● Your instructions:
Look through the records and copy each line that has "Could" in it.

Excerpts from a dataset
#####

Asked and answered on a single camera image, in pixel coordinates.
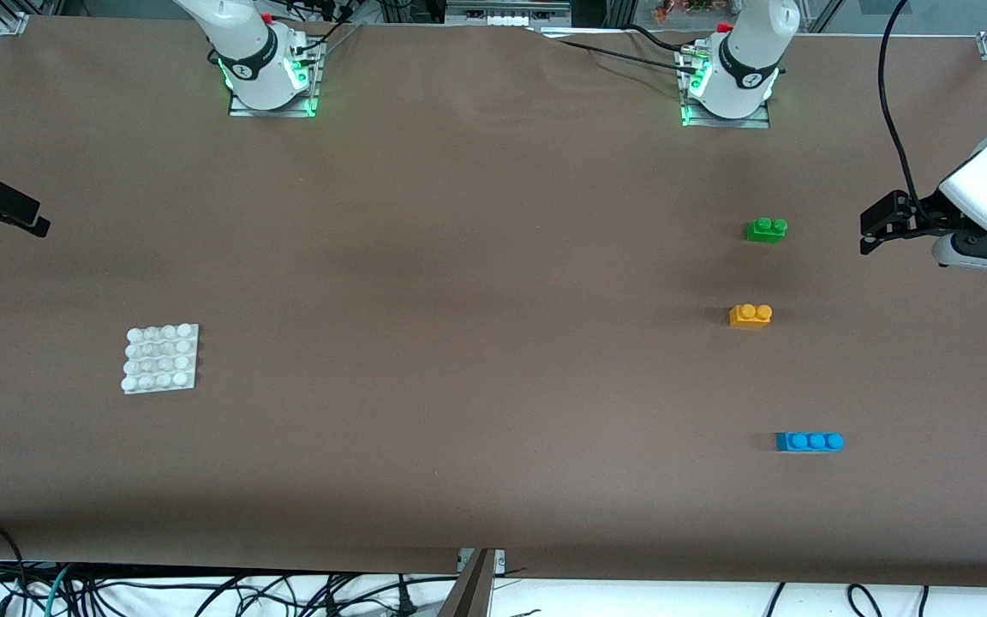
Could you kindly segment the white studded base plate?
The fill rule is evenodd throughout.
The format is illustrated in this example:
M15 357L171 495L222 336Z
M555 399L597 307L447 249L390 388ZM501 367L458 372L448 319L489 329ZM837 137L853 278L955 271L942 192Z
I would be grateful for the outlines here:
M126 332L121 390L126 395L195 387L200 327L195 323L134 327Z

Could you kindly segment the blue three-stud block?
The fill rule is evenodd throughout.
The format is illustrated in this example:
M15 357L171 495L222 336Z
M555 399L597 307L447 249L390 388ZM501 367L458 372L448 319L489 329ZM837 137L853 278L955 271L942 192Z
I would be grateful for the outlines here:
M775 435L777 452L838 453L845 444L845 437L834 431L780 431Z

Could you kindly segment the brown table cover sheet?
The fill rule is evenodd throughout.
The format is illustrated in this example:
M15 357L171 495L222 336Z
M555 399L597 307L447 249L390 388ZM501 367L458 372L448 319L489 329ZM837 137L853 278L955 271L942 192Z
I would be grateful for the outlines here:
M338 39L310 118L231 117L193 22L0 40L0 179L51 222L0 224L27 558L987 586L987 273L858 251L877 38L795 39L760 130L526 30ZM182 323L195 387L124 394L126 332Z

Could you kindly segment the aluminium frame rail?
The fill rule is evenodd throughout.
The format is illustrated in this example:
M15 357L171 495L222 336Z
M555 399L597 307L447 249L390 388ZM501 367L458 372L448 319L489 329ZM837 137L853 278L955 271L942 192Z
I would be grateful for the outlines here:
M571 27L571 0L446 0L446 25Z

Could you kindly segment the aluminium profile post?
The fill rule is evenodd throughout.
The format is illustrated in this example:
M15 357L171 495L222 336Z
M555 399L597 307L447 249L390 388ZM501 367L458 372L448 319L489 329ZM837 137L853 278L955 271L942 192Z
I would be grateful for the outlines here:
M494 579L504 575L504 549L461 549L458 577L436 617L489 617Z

#####

● Written solution:
Could you kindly segment the white studded base plate?
Could you kindly segment the blue three-stud block?
Could you kindly segment the brown table cover sheet?
Could you kindly segment the aluminium frame rail?
Could you kindly segment the aluminium profile post?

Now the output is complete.